→ DESCRIPTION OF THE TASK:
Since only part of the material below is wanted, output exactly the lines from the one with "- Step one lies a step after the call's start" up to and including the one with "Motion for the".
SUPPLIED MATERIAL Start Marker
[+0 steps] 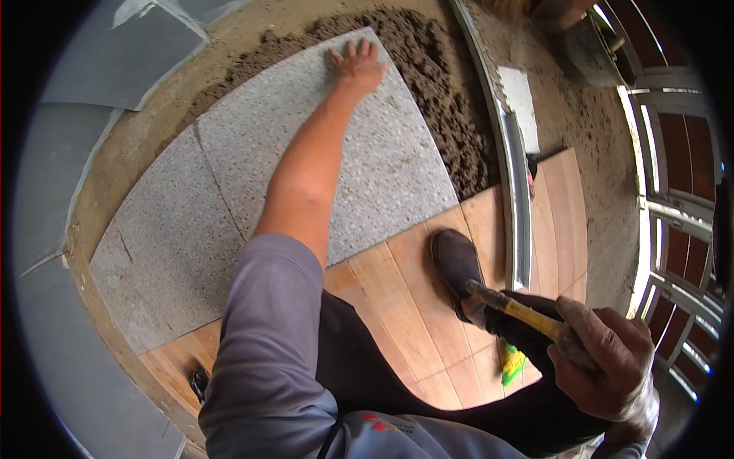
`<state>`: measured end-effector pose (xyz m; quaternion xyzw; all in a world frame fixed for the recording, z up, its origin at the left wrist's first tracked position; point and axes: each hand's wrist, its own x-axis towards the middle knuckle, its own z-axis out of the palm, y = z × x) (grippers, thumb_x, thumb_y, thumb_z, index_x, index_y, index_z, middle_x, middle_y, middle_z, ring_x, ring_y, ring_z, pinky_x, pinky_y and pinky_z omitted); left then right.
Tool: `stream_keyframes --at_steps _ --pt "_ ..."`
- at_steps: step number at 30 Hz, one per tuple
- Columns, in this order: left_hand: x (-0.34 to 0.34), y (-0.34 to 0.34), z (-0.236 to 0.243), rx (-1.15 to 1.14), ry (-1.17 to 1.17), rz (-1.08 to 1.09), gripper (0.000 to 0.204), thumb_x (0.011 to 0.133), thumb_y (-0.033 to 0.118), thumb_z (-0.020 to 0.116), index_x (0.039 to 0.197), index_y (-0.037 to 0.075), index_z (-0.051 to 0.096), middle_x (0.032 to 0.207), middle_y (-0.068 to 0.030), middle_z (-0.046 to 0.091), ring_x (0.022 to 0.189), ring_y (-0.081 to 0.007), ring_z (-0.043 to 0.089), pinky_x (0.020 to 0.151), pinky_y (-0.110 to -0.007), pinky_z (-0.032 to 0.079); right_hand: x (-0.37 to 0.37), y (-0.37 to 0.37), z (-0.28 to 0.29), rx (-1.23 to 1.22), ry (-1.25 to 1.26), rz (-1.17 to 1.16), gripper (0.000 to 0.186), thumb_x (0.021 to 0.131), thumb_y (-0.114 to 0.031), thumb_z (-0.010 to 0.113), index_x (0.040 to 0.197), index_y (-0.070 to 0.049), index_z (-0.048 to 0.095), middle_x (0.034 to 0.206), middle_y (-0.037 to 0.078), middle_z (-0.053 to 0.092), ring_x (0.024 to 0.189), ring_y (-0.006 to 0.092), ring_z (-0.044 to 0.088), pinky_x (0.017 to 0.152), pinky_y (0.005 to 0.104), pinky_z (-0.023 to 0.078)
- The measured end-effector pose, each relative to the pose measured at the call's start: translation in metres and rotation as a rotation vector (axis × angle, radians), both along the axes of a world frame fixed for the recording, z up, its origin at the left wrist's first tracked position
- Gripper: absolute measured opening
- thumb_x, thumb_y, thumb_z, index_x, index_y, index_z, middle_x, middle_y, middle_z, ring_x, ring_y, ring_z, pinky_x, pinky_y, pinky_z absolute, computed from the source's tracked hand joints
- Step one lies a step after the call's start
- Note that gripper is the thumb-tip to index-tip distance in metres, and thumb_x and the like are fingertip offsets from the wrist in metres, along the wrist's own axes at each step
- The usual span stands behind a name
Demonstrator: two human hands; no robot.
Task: The recorder is laying floor tiles on a sand bed and leveling them.
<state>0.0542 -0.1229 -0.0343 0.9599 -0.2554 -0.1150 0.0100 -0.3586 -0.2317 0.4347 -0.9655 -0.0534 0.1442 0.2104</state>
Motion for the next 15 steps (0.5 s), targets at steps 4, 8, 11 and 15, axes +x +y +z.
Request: stream_keyframes --at_steps 4,8,11,15 --pt "-0.009 0.024 0.009 0.004 -0.002 -0.042 0.080 0.108 0.062 0.046 0.172 0.020 0.024 0.180 -0.0053 0.016 0.165 -0.0348 0.009 0.130 -0.072 0.004 -0.003 -0.001 0.003 0.027 -0.012 0.013 0.069 0.066 0.001 0.082 0.133 0.003 0.066 0.086 0.017 0.073 0.067 0.0283 0.073 0.056 0.0372 0.054" --pt "-0.061 0.082 0.028 0.129 0.048 -0.056 0.091 0.100 0.069 0.055 0.171 0.019 0.028 0.179 -0.0063 0.020 0.164 -0.0372 0.015 0.127 -0.074 0.007 -0.004 0.003 0.008 0.006 -0.052 0.023 0.069 0.066 0.003 0.081 0.134 0.004 0.066 0.085 0.017 0.072 0.067 0.0272 0.072 0.056 0.0381 0.053" --pt "-0.093 0.112 0.042 0.132 0.058 -0.061 0.098 0.095 0.075 0.061 0.170 0.020 0.031 0.178 -0.0074 0.023 0.163 -0.0386 0.020 0.125 -0.076 0.013 -0.001 0.006 0.011 0.036 -0.045 0.009 0.068 0.068 0.006 0.079 0.135 0.004 0.066 0.084 0.016 0.070 0.067 0.0258 0.071 0.058 0.0380 0.054" --pt "-0.106 0.121 0.050 0.088 0.134 -0.011 0.097 0.094 0.076 0.061 0.168 0.019 0.035 0.177 -0.0081 0.025 0.163 -0.0372 0.021 0.127 -0.073 0.015 -0.001 0.017 0.013 0.034 -0.033 -0.024 0.064 0.074 0.010 0.077 0.137 0.004 0.066 0.090 0.018 0.070 0.075 0.0256 0.072 0.067 0.0361 0.057"
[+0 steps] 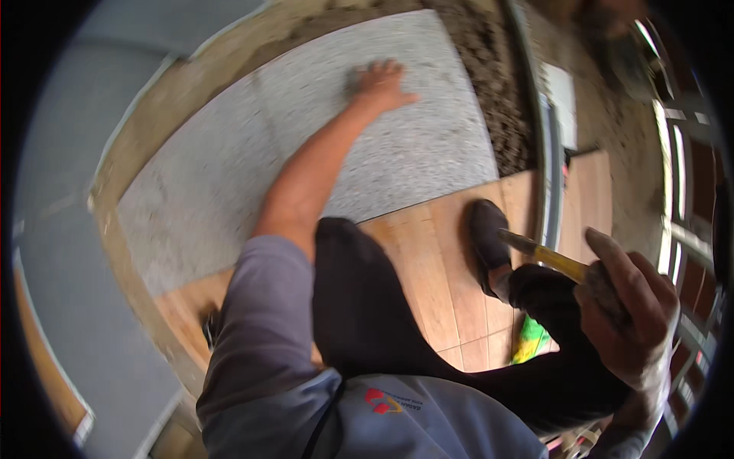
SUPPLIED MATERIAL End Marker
→ EXERCISE SOLUTION:
- Step one lies a step after the call's start
- Note that gripper is the thumb-tip to index-tip distance in metres, and thumb_x and the like are fingertip offsets from the wrist in metres, along the wrist's own axes at each step
- The usual span stands behind a name
Demonstrator: two human hands; no robot.
Task: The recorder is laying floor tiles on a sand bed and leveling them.
<state>0.0542 -0.1229 -0.0343 0.9599 -0.2554 -0.1150 0.0100 -0.3586 -0.2317 0.4347 -0.9655 -0.0534 0.1442 0.2104</state>
Motion for the next 15 steps (0.5 s), targets at steps 4, 8, 11 and 15, axes +x +y +z.

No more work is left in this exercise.